> **What the task asks**
Please write out exactly the lines of the data below from the line holding "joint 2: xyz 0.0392" through the line holding "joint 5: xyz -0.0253", and leave out the rest.

> **Extracted information**
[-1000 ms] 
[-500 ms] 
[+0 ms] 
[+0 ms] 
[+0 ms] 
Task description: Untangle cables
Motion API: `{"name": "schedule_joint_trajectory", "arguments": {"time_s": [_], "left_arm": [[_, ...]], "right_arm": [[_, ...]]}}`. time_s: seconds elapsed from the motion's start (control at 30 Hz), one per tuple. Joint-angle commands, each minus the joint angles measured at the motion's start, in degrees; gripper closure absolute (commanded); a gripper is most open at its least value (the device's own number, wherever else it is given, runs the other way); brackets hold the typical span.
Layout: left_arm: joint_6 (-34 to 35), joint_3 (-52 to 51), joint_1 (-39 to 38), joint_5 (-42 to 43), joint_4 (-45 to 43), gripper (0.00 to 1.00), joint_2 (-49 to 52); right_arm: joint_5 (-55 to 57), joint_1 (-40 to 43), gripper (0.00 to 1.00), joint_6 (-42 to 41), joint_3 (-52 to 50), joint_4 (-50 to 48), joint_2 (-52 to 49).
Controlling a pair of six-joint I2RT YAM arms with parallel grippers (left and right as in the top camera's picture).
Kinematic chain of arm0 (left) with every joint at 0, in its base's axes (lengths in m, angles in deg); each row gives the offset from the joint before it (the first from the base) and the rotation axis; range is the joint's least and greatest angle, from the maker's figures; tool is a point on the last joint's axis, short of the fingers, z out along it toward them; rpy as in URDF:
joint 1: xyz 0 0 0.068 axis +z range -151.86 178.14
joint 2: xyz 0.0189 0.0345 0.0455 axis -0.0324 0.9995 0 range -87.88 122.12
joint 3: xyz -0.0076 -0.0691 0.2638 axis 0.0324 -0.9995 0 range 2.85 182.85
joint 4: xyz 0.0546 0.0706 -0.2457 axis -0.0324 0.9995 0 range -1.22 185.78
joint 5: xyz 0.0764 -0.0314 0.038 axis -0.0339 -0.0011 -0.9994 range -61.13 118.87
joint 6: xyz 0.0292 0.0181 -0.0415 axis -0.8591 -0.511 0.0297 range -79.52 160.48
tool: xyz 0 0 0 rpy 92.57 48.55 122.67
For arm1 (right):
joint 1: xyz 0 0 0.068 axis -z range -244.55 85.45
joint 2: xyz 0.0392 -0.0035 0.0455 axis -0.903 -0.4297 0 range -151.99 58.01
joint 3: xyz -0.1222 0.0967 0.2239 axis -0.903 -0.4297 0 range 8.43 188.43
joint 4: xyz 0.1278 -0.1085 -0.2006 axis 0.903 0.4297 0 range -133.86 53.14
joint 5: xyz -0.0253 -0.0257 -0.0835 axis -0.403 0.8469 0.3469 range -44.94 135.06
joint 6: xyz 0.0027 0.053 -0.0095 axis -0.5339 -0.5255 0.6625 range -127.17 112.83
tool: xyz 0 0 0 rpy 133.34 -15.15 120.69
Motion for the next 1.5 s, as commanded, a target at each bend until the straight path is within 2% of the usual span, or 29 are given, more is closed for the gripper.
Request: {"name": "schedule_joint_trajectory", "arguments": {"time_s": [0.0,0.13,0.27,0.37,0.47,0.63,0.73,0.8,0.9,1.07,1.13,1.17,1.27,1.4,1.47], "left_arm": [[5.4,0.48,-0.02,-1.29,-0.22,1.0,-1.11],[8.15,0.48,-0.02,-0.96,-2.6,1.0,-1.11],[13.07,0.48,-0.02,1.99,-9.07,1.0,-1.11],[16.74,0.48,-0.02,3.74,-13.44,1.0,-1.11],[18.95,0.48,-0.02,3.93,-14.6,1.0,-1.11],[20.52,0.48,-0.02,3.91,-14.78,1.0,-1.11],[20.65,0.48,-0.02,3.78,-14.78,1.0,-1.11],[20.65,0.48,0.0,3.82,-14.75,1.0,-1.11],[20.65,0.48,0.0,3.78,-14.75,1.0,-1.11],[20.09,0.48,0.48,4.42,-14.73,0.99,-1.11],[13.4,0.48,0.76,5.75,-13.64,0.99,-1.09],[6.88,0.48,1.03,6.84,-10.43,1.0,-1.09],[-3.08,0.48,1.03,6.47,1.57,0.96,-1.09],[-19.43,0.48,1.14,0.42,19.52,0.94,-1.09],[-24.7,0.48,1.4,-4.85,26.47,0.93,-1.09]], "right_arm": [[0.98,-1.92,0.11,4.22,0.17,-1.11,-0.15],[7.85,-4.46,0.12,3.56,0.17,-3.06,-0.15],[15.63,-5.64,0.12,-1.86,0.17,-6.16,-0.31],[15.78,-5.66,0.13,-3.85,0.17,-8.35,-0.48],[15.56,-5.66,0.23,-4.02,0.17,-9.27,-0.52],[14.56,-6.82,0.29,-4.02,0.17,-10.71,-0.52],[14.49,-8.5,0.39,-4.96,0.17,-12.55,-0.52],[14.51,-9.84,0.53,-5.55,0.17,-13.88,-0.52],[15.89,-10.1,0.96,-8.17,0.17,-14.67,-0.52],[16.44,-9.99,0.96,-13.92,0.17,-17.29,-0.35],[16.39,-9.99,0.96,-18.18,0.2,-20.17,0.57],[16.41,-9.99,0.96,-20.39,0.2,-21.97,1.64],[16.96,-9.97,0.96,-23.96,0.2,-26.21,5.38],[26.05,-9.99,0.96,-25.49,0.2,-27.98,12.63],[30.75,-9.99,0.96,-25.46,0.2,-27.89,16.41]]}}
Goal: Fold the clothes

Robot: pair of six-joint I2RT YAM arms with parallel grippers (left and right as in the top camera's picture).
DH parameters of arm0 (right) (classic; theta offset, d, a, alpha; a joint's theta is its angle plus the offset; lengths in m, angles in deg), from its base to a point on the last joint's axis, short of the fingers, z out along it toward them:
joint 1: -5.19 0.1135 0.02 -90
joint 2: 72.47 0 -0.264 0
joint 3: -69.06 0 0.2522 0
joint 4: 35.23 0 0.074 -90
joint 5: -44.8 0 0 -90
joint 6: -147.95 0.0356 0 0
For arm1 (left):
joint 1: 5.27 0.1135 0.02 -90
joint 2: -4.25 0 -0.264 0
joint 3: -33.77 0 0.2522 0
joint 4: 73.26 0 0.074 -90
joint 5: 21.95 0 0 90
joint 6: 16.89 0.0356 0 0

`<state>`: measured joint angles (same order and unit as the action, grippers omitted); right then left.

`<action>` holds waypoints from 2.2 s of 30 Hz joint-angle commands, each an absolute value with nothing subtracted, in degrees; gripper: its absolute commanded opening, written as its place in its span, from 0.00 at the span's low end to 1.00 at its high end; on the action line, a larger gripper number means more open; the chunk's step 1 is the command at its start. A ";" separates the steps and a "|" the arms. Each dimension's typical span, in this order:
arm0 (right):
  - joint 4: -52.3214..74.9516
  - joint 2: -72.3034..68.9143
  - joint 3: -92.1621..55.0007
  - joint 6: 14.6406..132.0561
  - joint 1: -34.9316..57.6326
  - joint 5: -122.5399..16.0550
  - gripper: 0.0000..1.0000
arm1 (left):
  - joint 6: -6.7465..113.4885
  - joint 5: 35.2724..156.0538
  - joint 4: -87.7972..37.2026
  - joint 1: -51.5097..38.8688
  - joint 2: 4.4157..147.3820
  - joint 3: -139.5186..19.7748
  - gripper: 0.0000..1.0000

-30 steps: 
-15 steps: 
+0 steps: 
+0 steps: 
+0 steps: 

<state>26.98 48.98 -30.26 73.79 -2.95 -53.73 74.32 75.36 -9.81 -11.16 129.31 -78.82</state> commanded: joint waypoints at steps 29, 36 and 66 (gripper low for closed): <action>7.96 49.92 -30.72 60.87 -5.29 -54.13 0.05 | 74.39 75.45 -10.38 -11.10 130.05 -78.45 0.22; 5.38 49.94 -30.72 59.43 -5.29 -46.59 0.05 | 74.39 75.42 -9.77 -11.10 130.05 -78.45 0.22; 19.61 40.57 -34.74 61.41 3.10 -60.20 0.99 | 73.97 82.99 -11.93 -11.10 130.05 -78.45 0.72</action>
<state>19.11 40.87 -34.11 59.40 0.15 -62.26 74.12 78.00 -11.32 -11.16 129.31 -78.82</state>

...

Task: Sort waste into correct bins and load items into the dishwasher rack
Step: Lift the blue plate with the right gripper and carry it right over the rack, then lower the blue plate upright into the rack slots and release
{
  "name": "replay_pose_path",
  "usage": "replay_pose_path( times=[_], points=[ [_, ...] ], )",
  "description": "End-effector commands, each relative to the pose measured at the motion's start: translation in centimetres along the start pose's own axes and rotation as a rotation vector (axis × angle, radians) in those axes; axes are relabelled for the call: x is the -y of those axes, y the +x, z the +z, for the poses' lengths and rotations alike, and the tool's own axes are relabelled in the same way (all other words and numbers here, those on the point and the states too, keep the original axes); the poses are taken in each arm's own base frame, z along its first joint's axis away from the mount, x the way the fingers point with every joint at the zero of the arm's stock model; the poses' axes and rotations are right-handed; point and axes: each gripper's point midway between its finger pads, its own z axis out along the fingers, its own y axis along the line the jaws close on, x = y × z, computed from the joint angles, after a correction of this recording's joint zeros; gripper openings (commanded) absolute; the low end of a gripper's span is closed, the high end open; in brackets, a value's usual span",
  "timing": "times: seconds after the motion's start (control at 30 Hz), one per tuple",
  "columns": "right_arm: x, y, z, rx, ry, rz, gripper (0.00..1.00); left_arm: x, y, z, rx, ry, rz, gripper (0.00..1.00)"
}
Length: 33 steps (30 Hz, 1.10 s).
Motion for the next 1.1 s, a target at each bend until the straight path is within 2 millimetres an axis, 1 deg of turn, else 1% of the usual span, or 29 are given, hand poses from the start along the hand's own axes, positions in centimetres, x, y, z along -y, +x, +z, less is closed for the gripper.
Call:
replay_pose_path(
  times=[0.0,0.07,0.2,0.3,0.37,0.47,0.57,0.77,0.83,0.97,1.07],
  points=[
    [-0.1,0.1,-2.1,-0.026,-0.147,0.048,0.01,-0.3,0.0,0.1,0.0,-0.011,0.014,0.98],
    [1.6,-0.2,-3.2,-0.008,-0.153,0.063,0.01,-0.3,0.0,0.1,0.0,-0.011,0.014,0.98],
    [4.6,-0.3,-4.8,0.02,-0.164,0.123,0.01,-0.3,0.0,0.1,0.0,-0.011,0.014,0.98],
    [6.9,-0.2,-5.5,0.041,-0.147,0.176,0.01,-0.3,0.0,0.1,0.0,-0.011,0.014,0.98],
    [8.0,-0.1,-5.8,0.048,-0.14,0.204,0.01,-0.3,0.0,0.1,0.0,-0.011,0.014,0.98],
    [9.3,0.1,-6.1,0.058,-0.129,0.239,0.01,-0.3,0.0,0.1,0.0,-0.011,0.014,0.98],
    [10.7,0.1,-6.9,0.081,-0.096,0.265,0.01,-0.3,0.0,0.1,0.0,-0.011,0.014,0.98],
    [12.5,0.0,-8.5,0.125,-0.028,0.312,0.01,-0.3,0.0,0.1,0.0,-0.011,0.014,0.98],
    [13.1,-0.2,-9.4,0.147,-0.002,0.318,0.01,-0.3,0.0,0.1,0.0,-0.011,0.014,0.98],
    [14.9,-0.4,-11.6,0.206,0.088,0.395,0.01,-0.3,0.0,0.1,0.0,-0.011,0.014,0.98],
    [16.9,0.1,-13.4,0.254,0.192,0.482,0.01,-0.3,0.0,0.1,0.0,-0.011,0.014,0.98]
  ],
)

> **Final answer**
joint 2: xyz 0.0392 -0.0035 0.0455 axis -0.903 -0.4297 0 range -151.99 58.01
joint 3: xyz -0.1222 0.0967 0.2239 axis -0.903 -0.4297 0 range 8.43 188.43
joint 4: xyz 0.1278 -0.1085 -0.2006 axis 0.903 0.4297 0 range -133.86 53.14
joint 5: xyz -0.0253 -0.0257 -0.0835 axis -0.403 0.8469 0.3469 range -44.94 135.06

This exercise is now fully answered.